On Fri, Jul 15, 2022 at 03:56:31PM +0000, Sean Christopherson wrote:
> On Fri, Jul 15, 2022, Yu Zhang wrote:
> > Although EB.PF in vmcs02 is still set by simply "or"ing the EB of
> > vmcs01 and vmcs12, the explanation is obsolete. "enable_ept" being
> > set is not the only reason for L0 to clear its EB.PF.
> > 
> > Signed-off-by: Yu Zhang <yu.c.zhang@linux.intel.com>
> > ---
> >  arch/x86/kvm/vmx/nested.c | 8 ++++----
> >  1 file changed, 4 insertions(+), 4 deletions(-)
> > 
> > diff --git a/arch/x86/kvm/vmx/nested.c b/arch/x86/kvm/vmx/nested.c
> > index 778f82015f03..634a7d218048 100644
> > --- a/arch/x86/kvm/vmx/nested.c
> > +++ b/arch/x86/kvm/vmx/nested.c
> > @@ -2451,10 +2451,10 @@ static void prepare_vmcs02_rare(struct vcpu_vmx *vmx, struct vmcs12 *vmcs12)
> >  	 * is not easy (if at all possible?) to merge L0 and L1's desires, we
> >  	 * simply ask to exit on each and every L2 page fault.

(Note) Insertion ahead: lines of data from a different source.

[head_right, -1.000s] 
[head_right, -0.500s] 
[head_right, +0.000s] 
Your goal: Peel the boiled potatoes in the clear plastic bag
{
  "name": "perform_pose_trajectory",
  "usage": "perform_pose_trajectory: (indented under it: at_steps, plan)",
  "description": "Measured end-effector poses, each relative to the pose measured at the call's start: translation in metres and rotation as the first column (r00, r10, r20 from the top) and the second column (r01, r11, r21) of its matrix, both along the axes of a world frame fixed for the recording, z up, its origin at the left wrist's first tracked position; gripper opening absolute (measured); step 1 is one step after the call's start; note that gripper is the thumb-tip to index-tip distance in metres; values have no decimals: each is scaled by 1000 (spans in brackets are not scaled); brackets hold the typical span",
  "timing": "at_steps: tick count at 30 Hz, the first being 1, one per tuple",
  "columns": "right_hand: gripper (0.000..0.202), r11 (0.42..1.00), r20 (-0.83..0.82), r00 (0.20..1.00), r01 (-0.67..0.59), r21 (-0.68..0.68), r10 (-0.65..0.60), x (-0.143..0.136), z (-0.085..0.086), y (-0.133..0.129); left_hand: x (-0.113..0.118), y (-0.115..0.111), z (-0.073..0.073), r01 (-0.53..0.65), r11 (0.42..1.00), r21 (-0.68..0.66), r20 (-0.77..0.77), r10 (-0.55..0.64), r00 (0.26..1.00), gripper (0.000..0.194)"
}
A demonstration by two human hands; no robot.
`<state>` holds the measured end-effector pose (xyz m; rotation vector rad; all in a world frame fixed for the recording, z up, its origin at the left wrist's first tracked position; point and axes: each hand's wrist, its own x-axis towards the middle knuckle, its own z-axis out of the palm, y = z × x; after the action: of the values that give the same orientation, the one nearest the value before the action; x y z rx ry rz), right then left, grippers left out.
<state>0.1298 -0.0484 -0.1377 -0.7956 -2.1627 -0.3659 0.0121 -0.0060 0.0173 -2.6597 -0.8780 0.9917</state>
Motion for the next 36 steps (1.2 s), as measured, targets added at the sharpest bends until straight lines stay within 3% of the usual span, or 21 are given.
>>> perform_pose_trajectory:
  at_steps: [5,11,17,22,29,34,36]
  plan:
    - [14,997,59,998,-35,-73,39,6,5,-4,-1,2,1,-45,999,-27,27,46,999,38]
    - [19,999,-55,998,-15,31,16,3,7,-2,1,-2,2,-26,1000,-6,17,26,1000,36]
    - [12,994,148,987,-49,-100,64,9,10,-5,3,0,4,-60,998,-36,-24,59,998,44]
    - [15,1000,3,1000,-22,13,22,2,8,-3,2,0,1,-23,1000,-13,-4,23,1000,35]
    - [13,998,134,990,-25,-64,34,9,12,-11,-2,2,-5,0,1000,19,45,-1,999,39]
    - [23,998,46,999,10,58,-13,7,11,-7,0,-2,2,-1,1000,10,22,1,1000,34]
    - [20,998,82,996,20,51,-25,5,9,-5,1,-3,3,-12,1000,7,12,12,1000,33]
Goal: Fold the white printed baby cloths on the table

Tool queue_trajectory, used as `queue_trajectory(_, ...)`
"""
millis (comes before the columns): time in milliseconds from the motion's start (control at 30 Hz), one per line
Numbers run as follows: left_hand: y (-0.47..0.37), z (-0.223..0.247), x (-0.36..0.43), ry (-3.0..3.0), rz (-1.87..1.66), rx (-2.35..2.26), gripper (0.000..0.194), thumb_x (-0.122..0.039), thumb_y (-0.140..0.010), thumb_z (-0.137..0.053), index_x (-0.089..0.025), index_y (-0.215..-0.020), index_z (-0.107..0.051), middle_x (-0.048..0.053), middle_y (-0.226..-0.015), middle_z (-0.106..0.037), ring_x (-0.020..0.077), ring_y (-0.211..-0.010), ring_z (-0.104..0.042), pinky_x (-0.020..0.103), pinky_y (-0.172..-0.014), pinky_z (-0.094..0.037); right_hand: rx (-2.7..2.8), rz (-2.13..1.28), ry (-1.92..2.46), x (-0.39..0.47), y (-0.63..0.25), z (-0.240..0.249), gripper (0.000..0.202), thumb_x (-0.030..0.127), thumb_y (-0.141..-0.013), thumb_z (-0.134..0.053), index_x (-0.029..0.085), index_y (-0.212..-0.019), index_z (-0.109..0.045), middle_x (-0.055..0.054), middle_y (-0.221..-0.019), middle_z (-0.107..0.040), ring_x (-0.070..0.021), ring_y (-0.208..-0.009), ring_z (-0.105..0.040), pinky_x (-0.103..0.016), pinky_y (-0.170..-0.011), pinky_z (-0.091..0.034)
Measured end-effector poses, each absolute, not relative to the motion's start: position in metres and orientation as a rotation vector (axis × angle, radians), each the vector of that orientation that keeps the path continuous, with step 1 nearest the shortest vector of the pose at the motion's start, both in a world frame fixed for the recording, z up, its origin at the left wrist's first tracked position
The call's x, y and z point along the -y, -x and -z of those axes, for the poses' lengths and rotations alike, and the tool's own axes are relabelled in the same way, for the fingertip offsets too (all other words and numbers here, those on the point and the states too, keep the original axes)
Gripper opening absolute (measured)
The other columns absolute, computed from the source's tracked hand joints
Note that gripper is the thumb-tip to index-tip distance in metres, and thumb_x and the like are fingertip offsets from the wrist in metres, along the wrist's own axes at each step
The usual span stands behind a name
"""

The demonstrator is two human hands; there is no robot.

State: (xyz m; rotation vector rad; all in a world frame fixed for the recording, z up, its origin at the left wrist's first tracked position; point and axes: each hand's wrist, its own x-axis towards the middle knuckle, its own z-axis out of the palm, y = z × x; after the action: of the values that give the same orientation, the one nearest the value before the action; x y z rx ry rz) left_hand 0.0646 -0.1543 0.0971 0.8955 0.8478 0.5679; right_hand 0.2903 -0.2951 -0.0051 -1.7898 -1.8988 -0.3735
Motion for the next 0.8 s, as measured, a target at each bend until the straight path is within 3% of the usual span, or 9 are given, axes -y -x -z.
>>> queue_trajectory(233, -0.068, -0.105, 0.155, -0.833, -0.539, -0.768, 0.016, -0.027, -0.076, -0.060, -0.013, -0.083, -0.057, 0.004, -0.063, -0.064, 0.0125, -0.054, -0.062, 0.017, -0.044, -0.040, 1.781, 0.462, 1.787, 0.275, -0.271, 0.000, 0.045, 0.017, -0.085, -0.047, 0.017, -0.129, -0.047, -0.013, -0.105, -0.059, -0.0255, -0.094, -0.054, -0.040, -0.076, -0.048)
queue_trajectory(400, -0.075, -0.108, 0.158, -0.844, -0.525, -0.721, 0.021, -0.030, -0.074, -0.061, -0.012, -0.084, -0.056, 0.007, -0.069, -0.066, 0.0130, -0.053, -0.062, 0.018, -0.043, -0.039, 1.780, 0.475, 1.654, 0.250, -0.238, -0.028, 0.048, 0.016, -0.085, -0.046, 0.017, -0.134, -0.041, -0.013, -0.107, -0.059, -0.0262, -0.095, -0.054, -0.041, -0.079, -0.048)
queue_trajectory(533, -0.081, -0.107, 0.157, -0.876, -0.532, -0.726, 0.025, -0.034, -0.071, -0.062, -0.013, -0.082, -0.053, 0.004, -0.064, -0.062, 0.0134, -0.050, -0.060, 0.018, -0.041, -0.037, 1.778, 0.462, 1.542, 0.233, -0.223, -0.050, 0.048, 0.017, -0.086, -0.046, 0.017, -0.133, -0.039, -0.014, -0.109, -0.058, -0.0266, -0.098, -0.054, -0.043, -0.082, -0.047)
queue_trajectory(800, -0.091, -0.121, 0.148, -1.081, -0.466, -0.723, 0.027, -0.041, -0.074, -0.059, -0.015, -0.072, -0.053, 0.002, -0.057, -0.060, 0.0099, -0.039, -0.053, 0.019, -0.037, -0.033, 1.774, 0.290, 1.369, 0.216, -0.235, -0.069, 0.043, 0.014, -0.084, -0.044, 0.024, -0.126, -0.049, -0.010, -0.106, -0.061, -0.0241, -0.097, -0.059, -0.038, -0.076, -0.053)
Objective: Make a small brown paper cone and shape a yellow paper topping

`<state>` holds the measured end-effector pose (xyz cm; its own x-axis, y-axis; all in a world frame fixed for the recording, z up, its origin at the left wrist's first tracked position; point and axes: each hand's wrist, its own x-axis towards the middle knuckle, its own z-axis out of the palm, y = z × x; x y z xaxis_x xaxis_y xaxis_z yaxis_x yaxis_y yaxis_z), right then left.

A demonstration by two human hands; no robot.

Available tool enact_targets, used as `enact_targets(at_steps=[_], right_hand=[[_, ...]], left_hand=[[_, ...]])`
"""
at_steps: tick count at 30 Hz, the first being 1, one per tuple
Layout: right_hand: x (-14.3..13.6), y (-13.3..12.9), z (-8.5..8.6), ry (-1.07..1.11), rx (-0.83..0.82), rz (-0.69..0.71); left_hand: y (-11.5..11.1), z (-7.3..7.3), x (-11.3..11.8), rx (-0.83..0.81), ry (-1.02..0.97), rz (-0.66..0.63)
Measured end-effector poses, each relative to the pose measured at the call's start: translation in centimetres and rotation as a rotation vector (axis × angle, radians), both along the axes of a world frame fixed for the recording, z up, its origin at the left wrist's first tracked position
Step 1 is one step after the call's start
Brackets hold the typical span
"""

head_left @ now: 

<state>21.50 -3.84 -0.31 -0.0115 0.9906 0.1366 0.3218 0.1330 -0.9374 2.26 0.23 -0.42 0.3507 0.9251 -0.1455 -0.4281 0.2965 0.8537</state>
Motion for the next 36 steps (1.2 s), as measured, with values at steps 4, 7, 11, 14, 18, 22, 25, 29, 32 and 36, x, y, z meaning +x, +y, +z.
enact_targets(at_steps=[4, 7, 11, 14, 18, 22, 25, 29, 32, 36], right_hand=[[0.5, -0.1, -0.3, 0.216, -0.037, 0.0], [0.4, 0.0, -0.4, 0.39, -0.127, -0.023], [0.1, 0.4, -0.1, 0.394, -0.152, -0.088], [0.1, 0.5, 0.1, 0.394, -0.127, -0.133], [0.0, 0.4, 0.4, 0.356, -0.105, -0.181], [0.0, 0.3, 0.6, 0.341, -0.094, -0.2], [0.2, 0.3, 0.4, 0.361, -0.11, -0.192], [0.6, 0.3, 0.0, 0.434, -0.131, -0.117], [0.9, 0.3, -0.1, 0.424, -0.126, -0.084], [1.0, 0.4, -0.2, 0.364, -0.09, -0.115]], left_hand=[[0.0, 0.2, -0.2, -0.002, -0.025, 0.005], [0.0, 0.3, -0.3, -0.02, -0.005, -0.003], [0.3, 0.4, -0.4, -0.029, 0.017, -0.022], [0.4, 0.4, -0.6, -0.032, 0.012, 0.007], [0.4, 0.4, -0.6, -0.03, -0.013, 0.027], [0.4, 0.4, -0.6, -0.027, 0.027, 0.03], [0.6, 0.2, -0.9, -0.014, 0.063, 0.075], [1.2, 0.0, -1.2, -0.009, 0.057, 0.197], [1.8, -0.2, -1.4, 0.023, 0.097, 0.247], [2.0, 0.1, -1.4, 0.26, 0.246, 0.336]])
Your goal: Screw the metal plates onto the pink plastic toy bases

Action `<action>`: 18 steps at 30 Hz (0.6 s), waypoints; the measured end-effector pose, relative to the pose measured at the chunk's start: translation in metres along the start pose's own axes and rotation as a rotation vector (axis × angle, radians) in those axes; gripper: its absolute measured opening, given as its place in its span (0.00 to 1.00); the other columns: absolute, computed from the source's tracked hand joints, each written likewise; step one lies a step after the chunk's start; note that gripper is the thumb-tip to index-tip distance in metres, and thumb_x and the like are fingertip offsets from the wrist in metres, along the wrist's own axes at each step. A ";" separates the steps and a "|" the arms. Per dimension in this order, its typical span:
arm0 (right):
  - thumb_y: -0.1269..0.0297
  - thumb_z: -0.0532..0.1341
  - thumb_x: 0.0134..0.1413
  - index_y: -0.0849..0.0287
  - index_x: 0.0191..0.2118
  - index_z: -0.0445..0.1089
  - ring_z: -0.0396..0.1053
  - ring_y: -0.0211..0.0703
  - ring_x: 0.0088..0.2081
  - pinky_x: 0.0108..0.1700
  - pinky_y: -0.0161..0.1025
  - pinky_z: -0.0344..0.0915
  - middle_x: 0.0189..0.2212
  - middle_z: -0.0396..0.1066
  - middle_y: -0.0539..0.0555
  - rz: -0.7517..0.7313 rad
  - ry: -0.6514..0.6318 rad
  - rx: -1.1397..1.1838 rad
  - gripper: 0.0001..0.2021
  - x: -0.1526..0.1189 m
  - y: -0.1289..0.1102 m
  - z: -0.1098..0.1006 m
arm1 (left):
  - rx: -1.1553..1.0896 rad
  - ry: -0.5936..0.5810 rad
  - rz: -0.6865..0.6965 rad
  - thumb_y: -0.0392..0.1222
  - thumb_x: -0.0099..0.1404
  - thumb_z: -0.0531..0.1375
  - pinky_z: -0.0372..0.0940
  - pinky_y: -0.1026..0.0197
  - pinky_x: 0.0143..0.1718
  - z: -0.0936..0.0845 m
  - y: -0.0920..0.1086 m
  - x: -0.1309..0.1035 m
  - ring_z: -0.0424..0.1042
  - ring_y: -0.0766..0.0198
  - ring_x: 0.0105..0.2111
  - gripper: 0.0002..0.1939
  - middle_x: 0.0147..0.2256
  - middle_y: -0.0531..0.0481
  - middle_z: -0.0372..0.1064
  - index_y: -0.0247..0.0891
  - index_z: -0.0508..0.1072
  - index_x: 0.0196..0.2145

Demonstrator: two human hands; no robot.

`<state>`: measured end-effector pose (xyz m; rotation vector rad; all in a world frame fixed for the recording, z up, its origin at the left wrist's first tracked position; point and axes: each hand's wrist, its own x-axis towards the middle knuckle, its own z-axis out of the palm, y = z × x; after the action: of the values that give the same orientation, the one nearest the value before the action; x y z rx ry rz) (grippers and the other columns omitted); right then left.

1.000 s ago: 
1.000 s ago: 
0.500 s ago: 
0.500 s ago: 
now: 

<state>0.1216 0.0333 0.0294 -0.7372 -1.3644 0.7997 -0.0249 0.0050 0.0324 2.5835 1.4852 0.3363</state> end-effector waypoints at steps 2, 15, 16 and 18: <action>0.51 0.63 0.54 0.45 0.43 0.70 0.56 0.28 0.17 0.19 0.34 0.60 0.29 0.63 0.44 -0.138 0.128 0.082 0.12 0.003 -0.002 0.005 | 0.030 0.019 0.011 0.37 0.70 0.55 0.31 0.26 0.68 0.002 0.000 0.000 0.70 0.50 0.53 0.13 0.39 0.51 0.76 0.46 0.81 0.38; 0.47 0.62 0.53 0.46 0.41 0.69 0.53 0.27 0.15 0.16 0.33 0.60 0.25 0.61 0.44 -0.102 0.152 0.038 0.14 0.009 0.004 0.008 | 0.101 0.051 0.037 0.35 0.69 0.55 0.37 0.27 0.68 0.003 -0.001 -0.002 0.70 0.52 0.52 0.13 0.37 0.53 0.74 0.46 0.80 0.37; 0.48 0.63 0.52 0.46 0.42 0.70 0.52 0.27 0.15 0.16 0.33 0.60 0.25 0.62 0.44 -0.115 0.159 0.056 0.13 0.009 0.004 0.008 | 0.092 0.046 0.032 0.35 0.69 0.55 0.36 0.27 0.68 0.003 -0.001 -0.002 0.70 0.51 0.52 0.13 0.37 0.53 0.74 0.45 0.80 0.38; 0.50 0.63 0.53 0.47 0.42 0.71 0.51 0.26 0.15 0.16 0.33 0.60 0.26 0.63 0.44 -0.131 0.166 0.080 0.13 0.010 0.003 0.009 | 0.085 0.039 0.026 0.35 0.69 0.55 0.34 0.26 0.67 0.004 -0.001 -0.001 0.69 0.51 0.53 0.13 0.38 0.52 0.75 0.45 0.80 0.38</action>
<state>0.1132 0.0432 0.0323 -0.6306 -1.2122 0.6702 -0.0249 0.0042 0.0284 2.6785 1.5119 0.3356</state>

This is done by
> >  	 * setting MASK=MATCH=0 and (see below) EB.PF=1.
> > -	 * Note that below we don't need special code to set EB.PF beyond the
> > -	 * "or"ing of the EB of vmcs01 and vmcs12, because when enable_ept,
> > -	 * vmcs01's EB.PF is 0 so the "or" will take vmcs12's value, and when
> > -	 * !enable_ept, EB.PF is 1, so the "or" will always be 1.
> > +	 * Note that EB.PF is set by "or"ing of the EB of vmcs01 and vmcs12,
> > +	 * because when L0 has no desire to intercept #PF, vmcs01's EB.PF is 0
> > +	 * so the "or" will take vmcs12's value, otherwise EB.PF is 1, so the
> > +	 * "or" will always be 1.
> 
> Oof!  I was going to respond with a variety of nits (about the existing comment),
> and even suggest that we address the TODO just out of sight, but looking at all
> of this made me realize there's a bug here!  vmx_update_exception_bitmap() doesn't
> update MASK and MATCH!
> 
> Hitting the bug is extremely unlikely, as it would require changing the guest's
> MAXPHYADDR via KVM_SET_CPUID2 _after_ KVM_SET_NESTED_STATE, but before KVM_RUN
> (because KVM now disallows changin CPUID after KVM_RUN).
> 
> During KVM_SET_CPUID2, KVM will invoke vmx_update_exception_bitmap() to refresh
> the exception bitmap to handle the ept=1 && allow_smaller_maxphyaddr=1 scenario.
> But when L2 is active, vmx_update_exception_bitmap() assumes vmcs02 already has
> the correct MASK+MATCH because of the "clear both if KVM and L1 both want #PF"
> behavior.  But if KVM's desire to intercept #PF changes from 0=>1, then KVM will
> run L2 with the MASK+MATCH from vmcs12 because vmx_need_pf_intercept() would have
> returned false at the time of prepare_vmcs02_rare().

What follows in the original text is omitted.